#### Task directions
Within the records below is a range that opens at the line with "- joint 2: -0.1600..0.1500" and closes at the line with "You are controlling". Return that range word for word, both ends included, and only that range.

Dataset records:

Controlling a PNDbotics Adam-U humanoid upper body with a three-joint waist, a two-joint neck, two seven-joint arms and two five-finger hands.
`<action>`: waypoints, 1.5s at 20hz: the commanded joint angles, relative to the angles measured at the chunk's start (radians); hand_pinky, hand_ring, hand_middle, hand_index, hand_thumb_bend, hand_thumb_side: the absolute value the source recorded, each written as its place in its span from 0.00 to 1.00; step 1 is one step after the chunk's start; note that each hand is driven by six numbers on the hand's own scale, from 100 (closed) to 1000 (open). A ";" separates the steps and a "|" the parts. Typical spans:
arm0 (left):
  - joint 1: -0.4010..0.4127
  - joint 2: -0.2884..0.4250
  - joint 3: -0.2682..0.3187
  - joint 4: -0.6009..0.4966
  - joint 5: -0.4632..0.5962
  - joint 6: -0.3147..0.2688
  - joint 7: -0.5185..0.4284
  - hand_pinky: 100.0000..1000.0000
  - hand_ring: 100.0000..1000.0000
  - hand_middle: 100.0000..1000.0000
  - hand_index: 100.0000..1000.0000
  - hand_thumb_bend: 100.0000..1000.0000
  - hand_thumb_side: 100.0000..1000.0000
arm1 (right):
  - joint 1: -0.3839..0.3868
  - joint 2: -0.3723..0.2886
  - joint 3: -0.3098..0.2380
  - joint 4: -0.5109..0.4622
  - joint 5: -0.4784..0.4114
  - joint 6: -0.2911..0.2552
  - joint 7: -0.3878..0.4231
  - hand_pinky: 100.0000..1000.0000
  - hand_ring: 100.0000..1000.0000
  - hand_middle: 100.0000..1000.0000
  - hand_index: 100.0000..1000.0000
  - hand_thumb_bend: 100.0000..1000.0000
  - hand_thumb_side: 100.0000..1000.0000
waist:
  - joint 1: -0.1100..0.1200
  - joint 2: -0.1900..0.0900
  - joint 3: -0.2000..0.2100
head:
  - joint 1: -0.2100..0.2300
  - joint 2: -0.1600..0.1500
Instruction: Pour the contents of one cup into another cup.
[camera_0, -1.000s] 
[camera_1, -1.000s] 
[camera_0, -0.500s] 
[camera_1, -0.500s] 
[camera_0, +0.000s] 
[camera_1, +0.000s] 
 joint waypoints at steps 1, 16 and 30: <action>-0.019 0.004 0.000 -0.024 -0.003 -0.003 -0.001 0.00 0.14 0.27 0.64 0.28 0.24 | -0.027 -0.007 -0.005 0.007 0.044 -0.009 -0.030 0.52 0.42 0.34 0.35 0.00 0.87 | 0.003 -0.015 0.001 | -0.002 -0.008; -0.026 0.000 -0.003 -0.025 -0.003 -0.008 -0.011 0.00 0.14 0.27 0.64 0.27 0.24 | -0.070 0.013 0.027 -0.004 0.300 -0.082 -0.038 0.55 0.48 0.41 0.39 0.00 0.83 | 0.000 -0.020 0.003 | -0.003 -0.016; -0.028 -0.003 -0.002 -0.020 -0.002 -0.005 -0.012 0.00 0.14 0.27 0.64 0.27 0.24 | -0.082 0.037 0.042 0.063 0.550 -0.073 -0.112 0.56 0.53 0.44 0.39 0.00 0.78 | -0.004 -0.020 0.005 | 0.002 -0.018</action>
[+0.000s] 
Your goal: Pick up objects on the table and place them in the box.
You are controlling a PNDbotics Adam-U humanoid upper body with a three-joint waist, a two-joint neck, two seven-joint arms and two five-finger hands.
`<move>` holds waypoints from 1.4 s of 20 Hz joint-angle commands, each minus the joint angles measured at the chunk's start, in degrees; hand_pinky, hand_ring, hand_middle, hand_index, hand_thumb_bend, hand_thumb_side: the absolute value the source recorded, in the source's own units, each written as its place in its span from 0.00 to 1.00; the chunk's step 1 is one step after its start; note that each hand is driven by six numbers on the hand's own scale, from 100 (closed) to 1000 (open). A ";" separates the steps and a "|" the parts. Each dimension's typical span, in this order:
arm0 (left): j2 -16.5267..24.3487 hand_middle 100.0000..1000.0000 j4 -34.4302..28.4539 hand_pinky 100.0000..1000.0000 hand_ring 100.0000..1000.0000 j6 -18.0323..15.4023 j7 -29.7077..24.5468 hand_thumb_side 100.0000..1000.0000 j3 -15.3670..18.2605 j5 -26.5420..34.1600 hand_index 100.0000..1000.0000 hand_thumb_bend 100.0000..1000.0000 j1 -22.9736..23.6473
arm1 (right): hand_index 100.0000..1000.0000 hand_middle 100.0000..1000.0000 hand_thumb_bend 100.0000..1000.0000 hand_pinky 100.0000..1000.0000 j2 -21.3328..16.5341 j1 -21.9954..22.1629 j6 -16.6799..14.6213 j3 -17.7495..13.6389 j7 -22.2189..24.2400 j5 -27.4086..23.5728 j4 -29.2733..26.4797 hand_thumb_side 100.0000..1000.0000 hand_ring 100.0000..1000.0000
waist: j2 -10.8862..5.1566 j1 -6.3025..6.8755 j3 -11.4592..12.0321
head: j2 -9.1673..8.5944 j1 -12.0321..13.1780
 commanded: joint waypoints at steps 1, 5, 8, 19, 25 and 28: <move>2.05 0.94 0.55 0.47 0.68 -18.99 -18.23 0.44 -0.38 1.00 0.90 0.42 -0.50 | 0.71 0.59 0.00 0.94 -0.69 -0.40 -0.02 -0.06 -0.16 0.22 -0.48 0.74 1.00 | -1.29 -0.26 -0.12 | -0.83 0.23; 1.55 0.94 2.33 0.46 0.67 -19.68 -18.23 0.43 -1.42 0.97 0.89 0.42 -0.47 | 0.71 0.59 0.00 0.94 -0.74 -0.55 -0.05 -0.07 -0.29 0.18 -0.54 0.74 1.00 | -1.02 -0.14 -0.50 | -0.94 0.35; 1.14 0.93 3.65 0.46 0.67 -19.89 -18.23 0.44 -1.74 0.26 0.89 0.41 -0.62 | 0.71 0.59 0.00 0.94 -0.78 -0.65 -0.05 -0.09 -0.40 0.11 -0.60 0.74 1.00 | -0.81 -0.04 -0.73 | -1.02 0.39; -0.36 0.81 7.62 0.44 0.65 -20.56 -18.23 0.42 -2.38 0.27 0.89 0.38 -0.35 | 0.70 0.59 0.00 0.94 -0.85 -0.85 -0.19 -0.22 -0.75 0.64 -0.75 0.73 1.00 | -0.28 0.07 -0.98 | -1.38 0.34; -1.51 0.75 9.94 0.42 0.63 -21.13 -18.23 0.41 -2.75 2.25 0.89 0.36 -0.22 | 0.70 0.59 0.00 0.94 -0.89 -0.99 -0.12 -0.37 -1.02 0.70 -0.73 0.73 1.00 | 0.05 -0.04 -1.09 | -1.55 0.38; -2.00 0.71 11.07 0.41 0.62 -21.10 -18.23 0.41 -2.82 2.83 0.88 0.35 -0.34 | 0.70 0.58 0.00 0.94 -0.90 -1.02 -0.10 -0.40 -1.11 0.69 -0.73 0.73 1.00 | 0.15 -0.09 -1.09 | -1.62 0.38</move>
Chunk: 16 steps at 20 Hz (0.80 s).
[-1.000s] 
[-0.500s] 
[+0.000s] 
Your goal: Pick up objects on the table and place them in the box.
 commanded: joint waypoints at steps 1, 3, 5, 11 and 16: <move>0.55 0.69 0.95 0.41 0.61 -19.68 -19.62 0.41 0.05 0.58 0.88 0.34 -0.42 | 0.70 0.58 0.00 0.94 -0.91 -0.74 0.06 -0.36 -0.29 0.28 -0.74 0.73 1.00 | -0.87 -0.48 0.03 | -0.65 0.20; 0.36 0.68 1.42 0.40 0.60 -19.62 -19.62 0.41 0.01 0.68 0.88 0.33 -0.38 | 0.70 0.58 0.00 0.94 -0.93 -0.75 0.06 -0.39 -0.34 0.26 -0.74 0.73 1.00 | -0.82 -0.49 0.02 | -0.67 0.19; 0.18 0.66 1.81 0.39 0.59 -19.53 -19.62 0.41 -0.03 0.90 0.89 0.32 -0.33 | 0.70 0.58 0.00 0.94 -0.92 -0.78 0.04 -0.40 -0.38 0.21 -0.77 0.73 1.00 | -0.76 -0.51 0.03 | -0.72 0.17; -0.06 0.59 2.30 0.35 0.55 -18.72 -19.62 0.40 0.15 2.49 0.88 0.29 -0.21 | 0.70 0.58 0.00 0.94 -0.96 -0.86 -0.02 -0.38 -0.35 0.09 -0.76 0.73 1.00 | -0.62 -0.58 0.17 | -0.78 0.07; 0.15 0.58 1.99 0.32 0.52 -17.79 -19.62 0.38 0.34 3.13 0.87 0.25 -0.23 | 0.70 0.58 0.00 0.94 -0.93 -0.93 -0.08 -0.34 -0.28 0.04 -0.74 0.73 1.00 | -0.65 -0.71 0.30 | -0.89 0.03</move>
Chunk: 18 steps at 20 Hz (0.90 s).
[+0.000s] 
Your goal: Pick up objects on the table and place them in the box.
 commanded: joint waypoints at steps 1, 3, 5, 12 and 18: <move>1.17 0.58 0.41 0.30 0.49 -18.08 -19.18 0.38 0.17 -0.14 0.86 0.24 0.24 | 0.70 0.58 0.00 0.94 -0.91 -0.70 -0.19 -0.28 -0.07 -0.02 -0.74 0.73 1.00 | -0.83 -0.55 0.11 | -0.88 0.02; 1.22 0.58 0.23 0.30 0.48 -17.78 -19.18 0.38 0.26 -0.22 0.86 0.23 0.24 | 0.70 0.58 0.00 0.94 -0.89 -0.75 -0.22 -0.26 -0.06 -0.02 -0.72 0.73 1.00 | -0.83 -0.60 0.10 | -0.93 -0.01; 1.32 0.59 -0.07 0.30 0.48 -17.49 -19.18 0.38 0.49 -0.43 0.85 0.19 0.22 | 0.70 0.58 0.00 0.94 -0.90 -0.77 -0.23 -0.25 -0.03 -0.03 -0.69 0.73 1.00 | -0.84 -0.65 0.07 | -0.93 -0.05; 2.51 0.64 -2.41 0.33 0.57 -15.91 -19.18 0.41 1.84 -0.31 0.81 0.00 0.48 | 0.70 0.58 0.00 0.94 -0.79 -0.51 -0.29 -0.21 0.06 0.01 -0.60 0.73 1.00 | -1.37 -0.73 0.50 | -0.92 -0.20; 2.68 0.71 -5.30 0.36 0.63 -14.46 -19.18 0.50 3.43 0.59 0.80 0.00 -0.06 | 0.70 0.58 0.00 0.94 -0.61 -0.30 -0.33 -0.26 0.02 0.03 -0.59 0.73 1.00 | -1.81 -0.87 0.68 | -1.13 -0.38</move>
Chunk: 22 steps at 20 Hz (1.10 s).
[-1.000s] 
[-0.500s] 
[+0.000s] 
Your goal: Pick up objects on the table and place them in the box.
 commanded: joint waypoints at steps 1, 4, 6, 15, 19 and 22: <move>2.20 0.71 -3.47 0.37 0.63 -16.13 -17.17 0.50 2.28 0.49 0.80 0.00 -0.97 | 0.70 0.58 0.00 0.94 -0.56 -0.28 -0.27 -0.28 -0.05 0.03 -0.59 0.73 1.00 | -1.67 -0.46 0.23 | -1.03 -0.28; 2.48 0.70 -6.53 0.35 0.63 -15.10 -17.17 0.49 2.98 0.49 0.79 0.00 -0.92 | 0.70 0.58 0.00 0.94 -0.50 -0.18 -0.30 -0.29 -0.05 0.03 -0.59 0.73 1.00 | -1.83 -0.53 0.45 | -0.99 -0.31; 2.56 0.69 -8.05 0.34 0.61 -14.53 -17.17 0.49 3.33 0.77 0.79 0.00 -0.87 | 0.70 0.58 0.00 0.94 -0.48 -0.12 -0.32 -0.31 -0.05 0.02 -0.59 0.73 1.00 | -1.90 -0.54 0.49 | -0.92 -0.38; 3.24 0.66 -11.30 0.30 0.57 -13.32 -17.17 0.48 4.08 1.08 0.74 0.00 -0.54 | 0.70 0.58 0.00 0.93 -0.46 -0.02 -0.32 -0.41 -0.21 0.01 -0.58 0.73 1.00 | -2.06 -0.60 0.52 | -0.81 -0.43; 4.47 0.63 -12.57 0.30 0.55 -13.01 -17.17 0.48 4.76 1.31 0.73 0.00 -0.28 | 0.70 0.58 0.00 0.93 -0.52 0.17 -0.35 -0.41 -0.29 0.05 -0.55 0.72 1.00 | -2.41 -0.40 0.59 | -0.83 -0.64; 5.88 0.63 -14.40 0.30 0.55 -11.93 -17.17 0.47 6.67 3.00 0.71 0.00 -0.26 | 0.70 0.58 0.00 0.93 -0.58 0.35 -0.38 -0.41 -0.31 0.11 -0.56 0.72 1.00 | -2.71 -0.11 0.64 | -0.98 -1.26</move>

#### Problem solution
  - joint 2: -0.1600..0.1500
Instruction: Pour the contents of one cup into another cup.
[camera_0, -1.000s] 
[camera_1, -1.000s] 
[camera_0, -0.500s] 
[camera_1, -0.500s] 
[camera_0, +0.000s] 
[camera_1, +0.000s] 
 joint waypoints at steps 1, 16 and 30: <action>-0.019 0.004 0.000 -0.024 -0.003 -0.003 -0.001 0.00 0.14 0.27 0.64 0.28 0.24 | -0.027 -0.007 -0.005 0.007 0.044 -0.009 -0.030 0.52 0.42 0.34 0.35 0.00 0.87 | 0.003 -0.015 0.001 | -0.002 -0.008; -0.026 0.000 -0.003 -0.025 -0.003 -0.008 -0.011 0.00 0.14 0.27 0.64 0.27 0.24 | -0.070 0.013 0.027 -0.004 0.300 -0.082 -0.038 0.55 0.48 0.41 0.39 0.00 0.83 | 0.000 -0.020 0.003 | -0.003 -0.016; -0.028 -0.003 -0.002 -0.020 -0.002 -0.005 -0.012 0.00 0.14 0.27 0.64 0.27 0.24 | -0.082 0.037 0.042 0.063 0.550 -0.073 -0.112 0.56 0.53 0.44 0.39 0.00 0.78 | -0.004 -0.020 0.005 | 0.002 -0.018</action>
[+0.000s] 
Your goal: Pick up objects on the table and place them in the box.
You are controlling a PNDbotics Adam-U humanoid upper body with a three-joint waist, a two-joint neck, two seven-joint arms and two five-finger hands.

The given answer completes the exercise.